Day 3 and still no job.
What a disaster!
I was secretly hoping for a top editor to pop out of nowhere and say,
“Hey kid, I’ll show you the ropes but don’t expect a million dollars...”
I’d turn up in her chaotic office and she’d give me a brisk once over, her eyes narrowing behind her chunky designer glasses.
“For starters I want you to get me a tall, extra dry mocha with a coat of cinnamon and no cardboard handle.”
“Why no cardboard handle?”
“Goddammit, do you need a reason for everything?”
It would be tough but that first task of getting a coffee would lead to numerous published features, vital contacts, invaluable confidence, excellent computer skills and ultimately a best-selling novel.
I know, too many films and not enough degrees!

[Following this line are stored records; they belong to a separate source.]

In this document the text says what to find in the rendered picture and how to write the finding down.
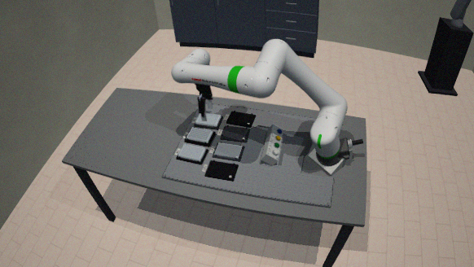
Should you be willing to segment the white button panel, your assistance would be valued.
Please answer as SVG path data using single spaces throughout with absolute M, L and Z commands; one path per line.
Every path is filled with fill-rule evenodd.
M 261 156 L 261 165 L 278 167 L 283 145 L 284 129 L 278 127 L 275 124 L 272 124 L 270 127 L 263 125 L 258 126 L 268 128 L 266 141 Z

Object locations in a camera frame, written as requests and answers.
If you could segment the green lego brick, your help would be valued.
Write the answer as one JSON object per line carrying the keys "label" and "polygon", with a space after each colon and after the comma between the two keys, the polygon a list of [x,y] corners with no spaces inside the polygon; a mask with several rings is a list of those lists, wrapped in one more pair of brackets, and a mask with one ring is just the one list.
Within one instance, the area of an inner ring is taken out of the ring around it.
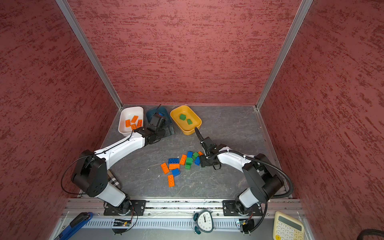
{"label": "green lego brick", "polygon": [[181,120],[185,121],[186,118],[187,118],[186,115],[184,115],[184,114],[180,114],[180,119],[181,119]]}

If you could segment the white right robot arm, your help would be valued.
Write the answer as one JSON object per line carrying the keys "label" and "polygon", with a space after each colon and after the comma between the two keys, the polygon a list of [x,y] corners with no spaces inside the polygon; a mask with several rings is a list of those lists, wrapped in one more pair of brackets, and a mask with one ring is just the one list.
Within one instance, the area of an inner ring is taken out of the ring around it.
{"label": "white right robot arm", "polygon": [[244,155],[227,146],[218,146],[210,138],[201,141],[201,146],[203,167],[228,165],[244,174],[248,188],[235,199],[235,209],[241,215],[248,214],[254,205],[267,203],[284,186],[282,174],[264,154]]}

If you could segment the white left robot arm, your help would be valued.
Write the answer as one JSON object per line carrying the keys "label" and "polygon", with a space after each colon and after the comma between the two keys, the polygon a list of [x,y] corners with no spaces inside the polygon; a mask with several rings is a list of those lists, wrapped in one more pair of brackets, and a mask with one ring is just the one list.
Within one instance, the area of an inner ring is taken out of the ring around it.
{"label": "white left robot arm", "polygon": [[127,211],[130,208],[130,198],[109,182],[108,170],[134,151],[170,135],[165,129],[152,131],[149,128],[139,128],[108,147],[94,152],[84,151],[76,161],[71,181],[89,197],[99,198],[115,208]]}

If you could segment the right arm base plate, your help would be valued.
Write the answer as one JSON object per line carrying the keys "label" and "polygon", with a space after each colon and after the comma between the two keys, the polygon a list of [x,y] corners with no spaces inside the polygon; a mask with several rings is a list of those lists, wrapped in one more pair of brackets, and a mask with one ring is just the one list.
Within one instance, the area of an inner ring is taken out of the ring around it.
{"label": "right arm base plate", "polygon": [[259,217],[263,215],[259,201],[256,201],[251,207],[246,207],[240,200],[223,200],[222,205],[226,217],[250,217],[251,215]]}

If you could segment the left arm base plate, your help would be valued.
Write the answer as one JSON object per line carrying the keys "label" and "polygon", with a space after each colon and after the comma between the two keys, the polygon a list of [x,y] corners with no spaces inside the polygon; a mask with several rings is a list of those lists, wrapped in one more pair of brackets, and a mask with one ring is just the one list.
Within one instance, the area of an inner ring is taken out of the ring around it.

Meanwhile I’m finding it difficult to begin looking for a flat before I’ve got a job.
Perhaps my Fiancé won’t mind living with his in-laws for a few more wee... mont...years?
Alternatively he could leave me behind for a posh studio and we could text each other from time to time.
We could be like one of those modern couples who have their own separate apartments.
Except my apartment would actually be my childhood bedroom in my Mum’s.
Chin up!
Day four is approaching and there’s bound to be a reply from somewhere soon.
Though I’m slightly worried that if I check my mail one more time the glare of my computer may reverse my laser eye surgery.
I must simply remember that Rome was not built in a day.
Although technically, if the world was only built in 7, then Rome should’ve taken much less than a day.
Like half a quarter of a millisecond.
The time it takes to make a decision to stop procrastinating and do something about not having a job!